Missionaries and colonists thusly sought to discontinue the ‘savage’ practice, all but effacing it from the Islands – not, however, before piquing the interest of sailors. According to Jane Caplan’s edited volume, Written on the Body, upon returning home seamen helped propel the craft into a new level of visibility. Through aesthetic and appellation (the Tahitian word tatau, meaning to mark or strike, was adopted and later translated to tattoo), they inserted it into the collective consciousness of modern Europeans.
Today, divided across three stately levels, Our Bodies, Our Voices, Our Marks, explores the contemporary form of Polynesia’s ancient and embedded tatau alongside the equally potent tattoo tradition of Japanese irezumi. Complimenting the two photography exhibits are four installations – curated by Stanislava Pinchuk – that offer a view of tattoo beyond the limitations of tradition.
Visitors are greeted by her curation of six photographed tattooed bodies featuring the work of Melbourne based tattoo artist, Paul Stillen. Connected Bodies explores the relationship he develops with clients as they collaborate to create tattoos that pay homage to the wearer’s diverse cultural heritage. It is an insight into a creative process that outsiders to the craft may never consider, yet, the exchange between tattooist and client can be one of mutual palpable vulnerability, where the artist strives to materialise what can often be hidden deep within a client’s psyche. Whether consciously or not, Stillen’s botanical tattoos resemble Sydney Parkinson’s water-colour drawings of native Australian plants made during Cook’s first voyage. That symbolic irony pulls into focus the land on which the museum stands, and the devastating effect of immigration on First Peoples.
On the first level Tatau: Marks of Polynesia examines the ancient custom of Samoan pe’a (traditional male tattoo) and malu (traditional female tattoo), providing insight into how they form a complex body of rituals and motifs inextricably linked with transitions to adulthood, culture, and sacredness.
The exhibition explores the emergent contemporary Polynesian style that embodies concepts of both pe’a and malu. Its vibrancy and visibility are due in part to the global migration of Polynesians, outsider appreciation of the style, and, not least, the efforts of the Sulu-ape family, one of Samoa’s oldest and most revered custodians of the sacred practice. The process of attaining a pe’a in a traditional manner lasts up to five consecutive days, the physical and psychological punishment of which cannot be expressed in words, although, a Samoan friend once relayed to me: “it was my PhD.”
Notably, Polynesian tatau – heavy black work and the absence of pictorial iconography – was instrumental to the expansion of tattoo art. The pioneering American publication Tattootime featured the powerful black graphic work in their 1983 issue, New Tribalism. Its publication gave birth to the “tribal” style tattoo and swiftly became dominant amongst tattooists and clients.

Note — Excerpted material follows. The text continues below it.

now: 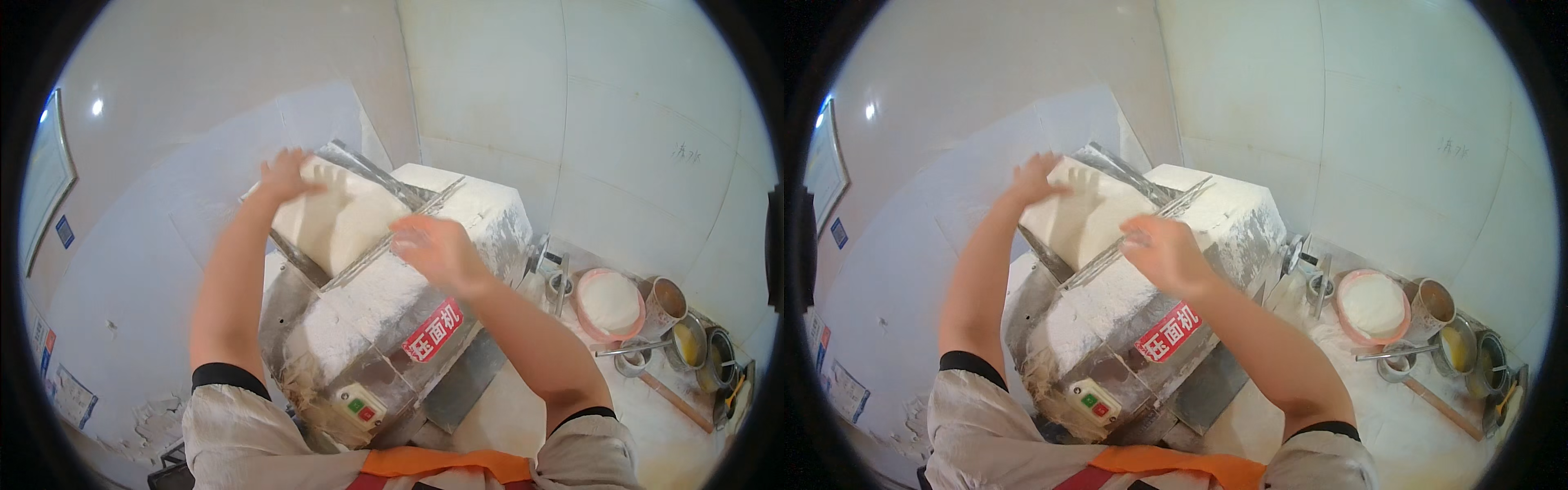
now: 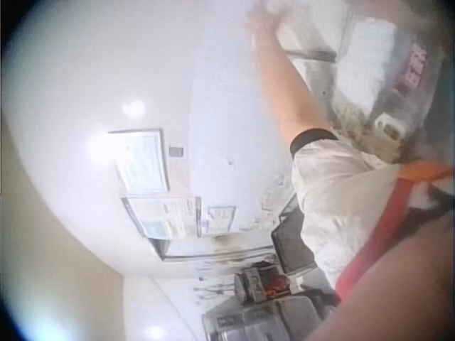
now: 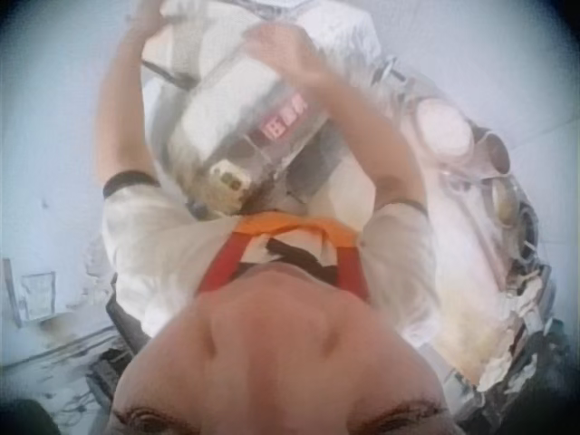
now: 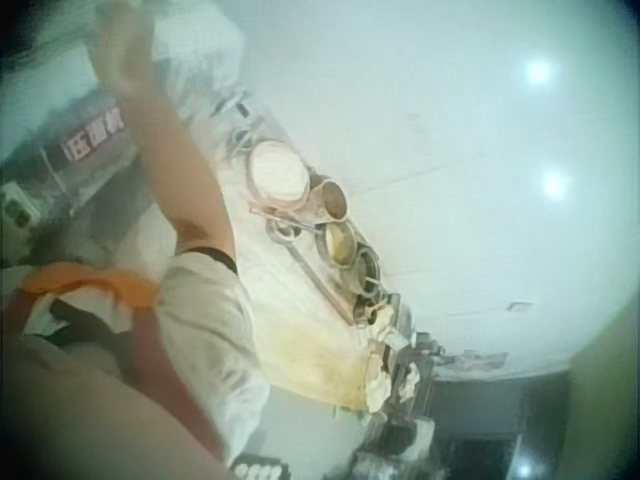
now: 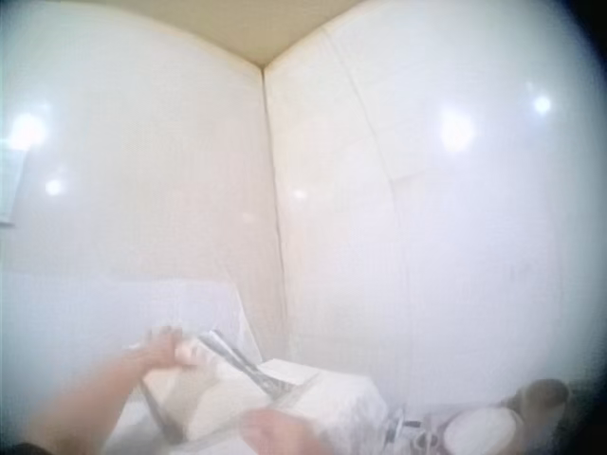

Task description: The person feeds dough through a pressing machine, flattens it with a rolling pin, and cuts circles using a circular cutter. They brush liquid onto a tray, arrange the dough circles on it, and use a cleaver to cut remaining dough into pieces.

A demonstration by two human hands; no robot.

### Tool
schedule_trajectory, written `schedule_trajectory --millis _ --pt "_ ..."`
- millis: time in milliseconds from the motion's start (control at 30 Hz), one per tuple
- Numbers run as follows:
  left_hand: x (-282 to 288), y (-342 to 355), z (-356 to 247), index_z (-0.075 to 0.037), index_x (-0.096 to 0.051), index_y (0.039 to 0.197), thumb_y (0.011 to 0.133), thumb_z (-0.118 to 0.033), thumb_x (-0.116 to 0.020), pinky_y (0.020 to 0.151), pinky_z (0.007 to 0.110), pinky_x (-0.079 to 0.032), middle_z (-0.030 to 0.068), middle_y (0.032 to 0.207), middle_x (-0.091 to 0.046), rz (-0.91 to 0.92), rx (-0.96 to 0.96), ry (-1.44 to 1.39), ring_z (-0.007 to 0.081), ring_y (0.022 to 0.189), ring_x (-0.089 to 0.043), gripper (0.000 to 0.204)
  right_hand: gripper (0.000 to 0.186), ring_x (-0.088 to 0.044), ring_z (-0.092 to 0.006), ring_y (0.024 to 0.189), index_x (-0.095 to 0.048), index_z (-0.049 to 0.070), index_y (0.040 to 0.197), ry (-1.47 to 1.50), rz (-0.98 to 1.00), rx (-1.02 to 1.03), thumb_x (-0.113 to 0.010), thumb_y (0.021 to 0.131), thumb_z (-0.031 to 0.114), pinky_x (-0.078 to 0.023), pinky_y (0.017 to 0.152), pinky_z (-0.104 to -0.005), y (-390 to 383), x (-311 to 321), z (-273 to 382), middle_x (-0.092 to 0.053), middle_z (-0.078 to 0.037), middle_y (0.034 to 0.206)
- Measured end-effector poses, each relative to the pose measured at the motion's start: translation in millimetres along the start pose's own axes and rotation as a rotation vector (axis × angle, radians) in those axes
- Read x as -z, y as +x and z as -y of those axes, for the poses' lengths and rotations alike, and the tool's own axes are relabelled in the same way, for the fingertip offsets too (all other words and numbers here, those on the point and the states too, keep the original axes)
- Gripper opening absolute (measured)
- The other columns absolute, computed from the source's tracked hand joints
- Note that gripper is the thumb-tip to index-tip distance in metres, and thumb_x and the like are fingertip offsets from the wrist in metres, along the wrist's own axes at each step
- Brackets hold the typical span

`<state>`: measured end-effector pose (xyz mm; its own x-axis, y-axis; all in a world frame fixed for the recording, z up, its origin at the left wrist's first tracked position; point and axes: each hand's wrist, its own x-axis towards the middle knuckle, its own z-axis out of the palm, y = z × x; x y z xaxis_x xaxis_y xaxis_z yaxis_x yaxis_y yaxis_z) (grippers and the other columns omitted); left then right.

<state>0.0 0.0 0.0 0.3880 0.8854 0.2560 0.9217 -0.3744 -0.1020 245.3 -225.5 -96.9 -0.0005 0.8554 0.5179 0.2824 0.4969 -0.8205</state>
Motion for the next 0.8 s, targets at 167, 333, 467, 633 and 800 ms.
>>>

Indeed, the third floor is where, arguably, tattoo culture’s most distinct and recognisable style is found, one that helped elevate western tattoo into the artform we see today. Formed through a complex history, Perseverance: Japanese Tattoo Tradition in a Modern World explores contemporary Japanese decorative tattooing. Curated by Takahiro Kitamura, the exhibition features the work of seven pioneers and legends, where the intricacies of regional and tutelage differences can be seen in the pores of their work.
As a product of the Edo period, its iconography and symbolism were developed from the popular arts of ukiyo-e (woodblock prints). Irezumi peaked in popularity around 1872 but the Meiji Restoration saw Japan’s new government ban the practice. In a bid to present an image concurrent with other modern, industrialised nations, the law only served to increase its mystique by driving it underground, Here, the government has continued –with varying degrees of success – to legislate downward pressure.
While Polynesian and Japanese tattoo are steeped in tradition both aesthetically and in execution, Pinchuk’s own tattoo work represent its antithesis. It is diminutive, delicate, and rudimentary, without codified meaning and administered by someone for whom tattoo is not a primary medium.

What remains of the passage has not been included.